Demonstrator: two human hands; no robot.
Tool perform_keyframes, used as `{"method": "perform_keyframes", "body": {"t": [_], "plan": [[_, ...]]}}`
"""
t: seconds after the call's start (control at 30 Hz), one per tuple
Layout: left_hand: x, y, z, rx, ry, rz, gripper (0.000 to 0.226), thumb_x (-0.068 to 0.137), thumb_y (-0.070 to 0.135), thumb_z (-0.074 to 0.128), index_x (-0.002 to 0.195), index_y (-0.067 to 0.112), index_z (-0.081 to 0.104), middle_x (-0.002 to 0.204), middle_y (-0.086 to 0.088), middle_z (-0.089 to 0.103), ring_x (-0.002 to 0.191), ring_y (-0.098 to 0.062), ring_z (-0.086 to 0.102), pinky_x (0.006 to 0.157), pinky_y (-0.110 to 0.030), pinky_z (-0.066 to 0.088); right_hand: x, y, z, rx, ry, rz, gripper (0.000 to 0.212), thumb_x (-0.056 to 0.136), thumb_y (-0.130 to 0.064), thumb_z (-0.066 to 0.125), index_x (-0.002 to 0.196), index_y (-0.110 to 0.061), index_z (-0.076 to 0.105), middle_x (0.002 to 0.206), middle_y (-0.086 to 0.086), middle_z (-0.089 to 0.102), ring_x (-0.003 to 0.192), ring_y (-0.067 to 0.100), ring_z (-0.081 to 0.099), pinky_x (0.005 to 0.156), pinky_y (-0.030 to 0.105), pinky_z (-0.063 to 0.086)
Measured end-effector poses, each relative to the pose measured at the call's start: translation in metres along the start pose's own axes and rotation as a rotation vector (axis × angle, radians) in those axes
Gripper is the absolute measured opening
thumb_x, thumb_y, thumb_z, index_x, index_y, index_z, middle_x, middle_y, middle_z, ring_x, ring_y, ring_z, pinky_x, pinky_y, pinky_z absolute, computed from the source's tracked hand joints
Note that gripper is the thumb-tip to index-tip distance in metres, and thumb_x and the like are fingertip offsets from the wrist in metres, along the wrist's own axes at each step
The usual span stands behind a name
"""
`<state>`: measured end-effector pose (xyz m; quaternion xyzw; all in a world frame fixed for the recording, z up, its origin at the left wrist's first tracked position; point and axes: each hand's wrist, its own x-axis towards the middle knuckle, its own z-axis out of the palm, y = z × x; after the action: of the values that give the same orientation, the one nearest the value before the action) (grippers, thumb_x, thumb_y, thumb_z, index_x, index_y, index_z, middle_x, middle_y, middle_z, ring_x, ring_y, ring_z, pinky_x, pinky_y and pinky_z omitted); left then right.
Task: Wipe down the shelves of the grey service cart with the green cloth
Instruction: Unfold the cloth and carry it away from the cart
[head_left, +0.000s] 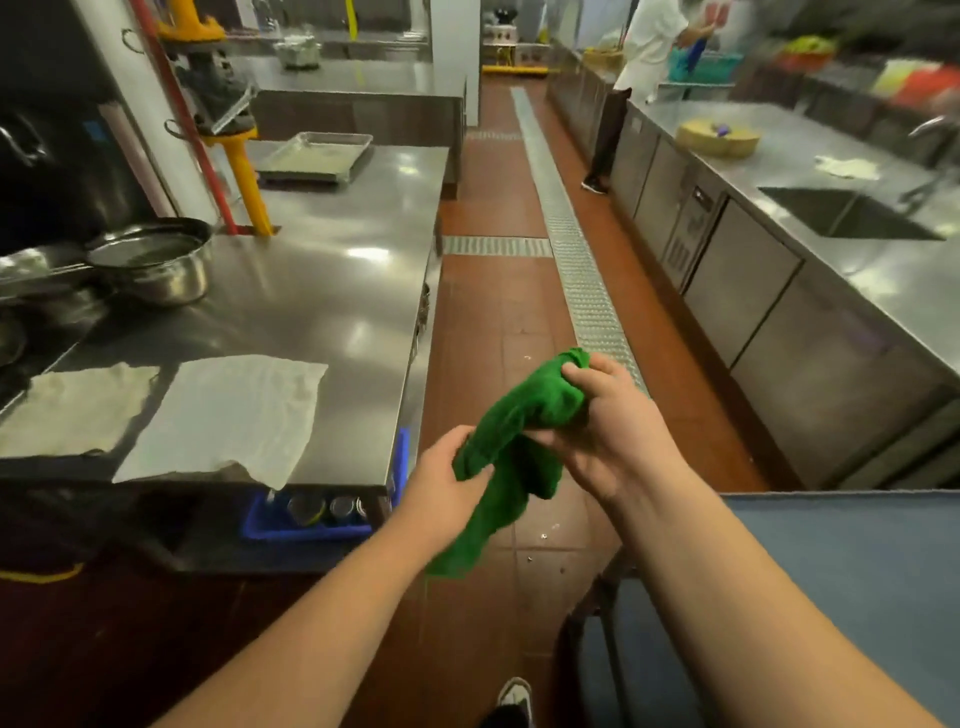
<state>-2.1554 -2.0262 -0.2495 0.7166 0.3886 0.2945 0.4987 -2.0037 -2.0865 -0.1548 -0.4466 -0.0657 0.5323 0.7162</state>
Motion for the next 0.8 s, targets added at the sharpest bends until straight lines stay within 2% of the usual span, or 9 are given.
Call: {"method": "perform_keyframes", "body": {"t": [0.1,0.23,0.33,0.47,0.57,0.63,0.7,0.77,0.8], "plan": [[0.074,-0.002,-0.002,0.011,-0.314,-0.105,0.022,0.091,0.018,0.064,0.105,0.035,0.063,0.102,0.007,0.072,0.095,-0.007,0.068,0.084,-0.032,0.056,0.053,-0.054,-0.014,-0.061,0.057,-0.117,0.050,0.099,0.004,0.042,0.136,-0.027,0.055,0.119,0.015,0.051,0.094,0.033,0.065,0.059,0.046,0.061],[0.154,-0.012,0.006,0.136,-0.587,-0.165,0.025,0.091,0.020,0.065,0.116,0.023,0.063,0.113,0.008,0.070,0.105,-0.005,0.066,0.095,-0.035,0.053,0.115,-0.114,-0.042,-0.036,0.107,-0.033,0.038,0.098,0.007,0.035,0.129,0.004,0.058,0.114,0.025,0.055,0.097,0.035,0.063,0.072,0.046,0.062],[0.204,-0.013,0.009,0.138,-0.551,-0.168,0.014,0.091,0.020,0.065,0.105,0.022,0.068,0.103,0.005,0.074,0.098,-0.012,0.070,0.093,-0.042,0.054,0.159,-0.144,-0.062,-0.113,0.070,-0.068,0.041,0.089,0.014,0.043,0.128,0.006,0.054,0.115,0.029,0.052,0.099,0.039,0.060,0.087,0.041,0.056],[0.277,0.009,0.000,0.160,-0.299,-0.104,0.007,0.091,0.022,0.065,0.089,0.023,0.072,0.084,-0.001,0.074,0.078,-0.014,0.071,0.075,-0.037,0.058,0.210,-0.168,-0.101,-0.864,0.067,-0.094,0.055,0.081,0.001,0.074,0.132,-0.012,0.055,0.120,0.015,0.061,0.101,0.028,0.068,0.085,0.033,0.059],[0.340,0.029,-0.007,0.236,-0.344,-0.043,0.004,0.086,0.025,0.070,0.085,0.025,0.074,0.081,0.002,0.074,0.075,-0.010,0.070,0.072,-0.031,0.054,0.242,-0.177,-0.120,-1.571,0.131,-0.131,0.021,0.085,-0.029,0.076,0.104,-0.024,0.070,0.093,-0.001,0.072,0.081,0.012,0.069,0.069,0.024,0.057],[0.384,0.040,-0.006,0.285,-0.393,-0.015,0.004,0.083,0.029,0.074,0.083,0.026,0.074,0.079,0.003,0.074,0.075,-0.011,0.070,0.071,-0.030,0.054,0.262,-0.186,-0.125,-1.773,0.106,-0.063,0.009,0.093,-0.039,0.064,0.092,-0.031,0.069,0.089,-0.005,0.072,0.079,0.010,0.067,0.071,0.027,0.053],[0.424,0.050,-0.004,0.285,-0.444,0.001,0.009,0.082,0.033,0.074,0.083,0.024,0.074,0.078,0.003,0.074,0.073,-0.012,0.070,0.067,-0.028,0.054,0.281,-0.194,-0.131,-1.763,0.085,-0.086,0.008,0.096,-0.040,0.061,0.089,-0.043,0.062,0.100,-0.005,0.064,0.089,0.011,0.062,0.077,0.026,0.047],[0.458,0.059,0.004,0.215,-0.482,0.004,0.013,0.085,0.033,0.071,0.086,0.020,0.074,0.080,0.000,0.074,0.074,-0.017,0.071,0.067,-0.031,0.055,0.296,-0.199,-0.134,-1.415,0.119,-0.192,0.014,0.087,-0.051,0.068,0.089,-0.038,0.071,0.108,0.002,0.065,0.094,0.019,0.065,0.079,0.034,0.052],[0.473,0.063,0.010,0.133,-0.492,-0.010,0.014,0.086,0.031,0.070,0.087,0.017,0.073,0.080,-0.003,0.075,0.075,-0.020,0.072,0.067,-0.033,0.055,0.302,-0.199,-0.135,-1.124,0.143,-0.224,0.035,0.081,-0.059,0.070,0.096,-0.028,0.077,0.109,0.007,0.070,0.096,0.024,0.068,0.080,0.041,0.054]]}}
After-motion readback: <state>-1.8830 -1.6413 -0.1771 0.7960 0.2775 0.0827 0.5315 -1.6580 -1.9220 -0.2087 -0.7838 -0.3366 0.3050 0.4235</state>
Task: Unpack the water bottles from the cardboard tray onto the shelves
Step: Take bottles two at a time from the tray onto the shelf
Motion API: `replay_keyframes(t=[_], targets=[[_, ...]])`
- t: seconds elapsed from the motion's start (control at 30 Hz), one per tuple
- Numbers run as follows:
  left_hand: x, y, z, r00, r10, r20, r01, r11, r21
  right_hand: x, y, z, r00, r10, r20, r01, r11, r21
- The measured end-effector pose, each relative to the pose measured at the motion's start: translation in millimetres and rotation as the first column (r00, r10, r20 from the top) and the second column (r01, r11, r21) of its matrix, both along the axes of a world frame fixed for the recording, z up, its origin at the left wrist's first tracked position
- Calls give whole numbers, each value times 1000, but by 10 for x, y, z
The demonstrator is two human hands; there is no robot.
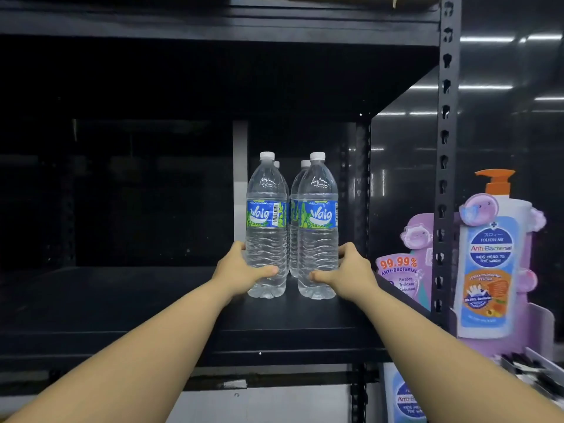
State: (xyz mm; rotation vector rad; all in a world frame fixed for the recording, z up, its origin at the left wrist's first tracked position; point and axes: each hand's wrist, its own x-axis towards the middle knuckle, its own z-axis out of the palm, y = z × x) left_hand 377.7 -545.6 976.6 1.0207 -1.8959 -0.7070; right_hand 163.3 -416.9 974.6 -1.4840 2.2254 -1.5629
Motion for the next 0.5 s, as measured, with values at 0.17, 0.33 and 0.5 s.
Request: replay_keyframes(t=[0.17, 0.33, 0.5], targets=[[-154, 13, 37, 999, 3, 32, -3, 1000, -7, 51, -108, 44, 999, 11, -33, -10, 999, 37], [-218, -22, 12, 1000, 6, 20, -6, 1000, -13, 66, -215, 27, 999, 19, -31, -18, 999, 36], [-231, -88, -127, 997, -26, -68, 25, 1000, -12, 55, -283, -41, 998, 43, -38, -42, 999, 17]])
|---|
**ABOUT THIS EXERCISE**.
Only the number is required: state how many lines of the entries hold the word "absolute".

**RESULT OF THE TASK**.
2